What is a planet? We’ve been asking that question at least since Greek astronomers came up with the word to describe the bright points of light that seemed to wander among fixed stars. Our solar system’s planet count has soared as high as 15 before it was decided that some discoveries were different and should be called asteroids.
Many disagreed in 1930 when Pluto was added as our solar system’s ninth planet. The debate flared again in 2005 when Eris — about the same size as Pluto — was found deep in a zone beyond Neptune called the Kuiper Belt. Was it the 10th planet? Or are Eris and Pluto examples of an intriguing, new kind of world?
The International Astronomical Union decided in 2006 that a new system of classification was needed to describe these new worlds, which are more developed than asteroids, but different than the known planets. Pluto, Eris and the asteroid Ceres became the first dwarf planets. Unlike planets, dwarf planets lack the gravitational muscle to sweep up or scatter objects near their orbits. They end up orbiting the sun in zones of similar objects such as the asteroid and Kuiper belts.
Our solar system’s planet count now stands at eight. But the lively debate continues as we continue to explore and make new discoveries.
According to the International Astronomical Union, which sets definitions for planetary science, a dwarf planet is a celestial body that:
- Orbits the sun.
- Has enough mass to assume a nearly round shape.
- Has not cleared the neighborhood around its orbit.
- Is not a moon.
- The main distinction between a dwarf planet and a planet is that planets have cleared the path around the sun while dwarf planets tend to orbit in zones of similar objects that can cross their path around the sun, such as the asteroid and Kuiper belts. Dwarf planets also are generally smaller than the planet Mercury.

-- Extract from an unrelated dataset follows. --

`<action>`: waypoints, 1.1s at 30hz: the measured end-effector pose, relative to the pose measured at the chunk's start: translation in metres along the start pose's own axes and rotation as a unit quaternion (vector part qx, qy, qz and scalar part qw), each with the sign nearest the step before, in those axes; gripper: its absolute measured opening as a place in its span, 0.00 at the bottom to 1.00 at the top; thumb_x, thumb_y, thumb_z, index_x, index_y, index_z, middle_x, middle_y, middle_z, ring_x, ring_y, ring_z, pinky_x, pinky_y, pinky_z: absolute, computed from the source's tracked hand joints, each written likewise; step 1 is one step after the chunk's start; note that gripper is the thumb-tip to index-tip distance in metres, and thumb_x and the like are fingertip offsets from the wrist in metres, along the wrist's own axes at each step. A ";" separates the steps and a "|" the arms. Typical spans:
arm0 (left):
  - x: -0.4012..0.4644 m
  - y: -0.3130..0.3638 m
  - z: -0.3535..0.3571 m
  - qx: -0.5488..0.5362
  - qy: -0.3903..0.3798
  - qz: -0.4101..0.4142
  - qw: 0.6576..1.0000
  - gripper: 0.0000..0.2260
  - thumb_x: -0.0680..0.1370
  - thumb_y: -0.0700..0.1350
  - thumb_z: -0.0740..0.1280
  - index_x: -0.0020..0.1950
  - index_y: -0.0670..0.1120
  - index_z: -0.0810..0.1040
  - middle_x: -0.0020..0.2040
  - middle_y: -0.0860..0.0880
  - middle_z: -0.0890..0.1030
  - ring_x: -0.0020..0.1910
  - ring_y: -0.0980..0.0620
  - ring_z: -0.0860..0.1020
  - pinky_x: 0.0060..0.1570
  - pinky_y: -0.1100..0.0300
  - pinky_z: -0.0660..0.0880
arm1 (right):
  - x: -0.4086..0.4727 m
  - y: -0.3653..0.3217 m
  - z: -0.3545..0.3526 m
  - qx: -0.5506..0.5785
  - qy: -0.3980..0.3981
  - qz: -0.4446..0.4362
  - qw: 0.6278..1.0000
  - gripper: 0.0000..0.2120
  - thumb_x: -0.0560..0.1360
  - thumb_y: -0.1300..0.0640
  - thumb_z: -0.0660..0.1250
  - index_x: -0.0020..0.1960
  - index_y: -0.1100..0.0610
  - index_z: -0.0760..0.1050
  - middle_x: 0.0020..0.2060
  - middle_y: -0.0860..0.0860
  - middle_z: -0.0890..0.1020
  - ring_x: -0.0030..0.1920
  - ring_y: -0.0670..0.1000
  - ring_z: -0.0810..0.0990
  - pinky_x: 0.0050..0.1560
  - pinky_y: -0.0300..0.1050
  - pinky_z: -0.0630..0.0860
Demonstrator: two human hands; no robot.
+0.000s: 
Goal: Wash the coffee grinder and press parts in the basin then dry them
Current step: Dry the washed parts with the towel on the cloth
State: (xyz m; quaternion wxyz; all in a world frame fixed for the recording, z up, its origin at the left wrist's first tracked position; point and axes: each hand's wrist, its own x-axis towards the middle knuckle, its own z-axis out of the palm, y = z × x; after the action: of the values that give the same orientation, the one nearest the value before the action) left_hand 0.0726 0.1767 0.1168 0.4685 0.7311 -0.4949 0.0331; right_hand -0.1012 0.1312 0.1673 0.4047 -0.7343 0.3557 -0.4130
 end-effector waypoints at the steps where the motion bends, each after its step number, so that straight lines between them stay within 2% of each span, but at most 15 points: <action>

The first five recognized dwarf planets are Ceres, Pluto, Eris, Makemake and Haumea. Scientists believe there may be dozens or even more than 100 dwarf planets awaiting discovery.
The IAU recognized Pluto’s special place in our solar system by designating dwarf planets that orbit the sun beyond Neptune as plutoids. Eris, which orbits far beyond Neptune, is a plutoid while Ceres, which orbits in the main asteroid belt between Mars and Jupiter is a dwarf planet.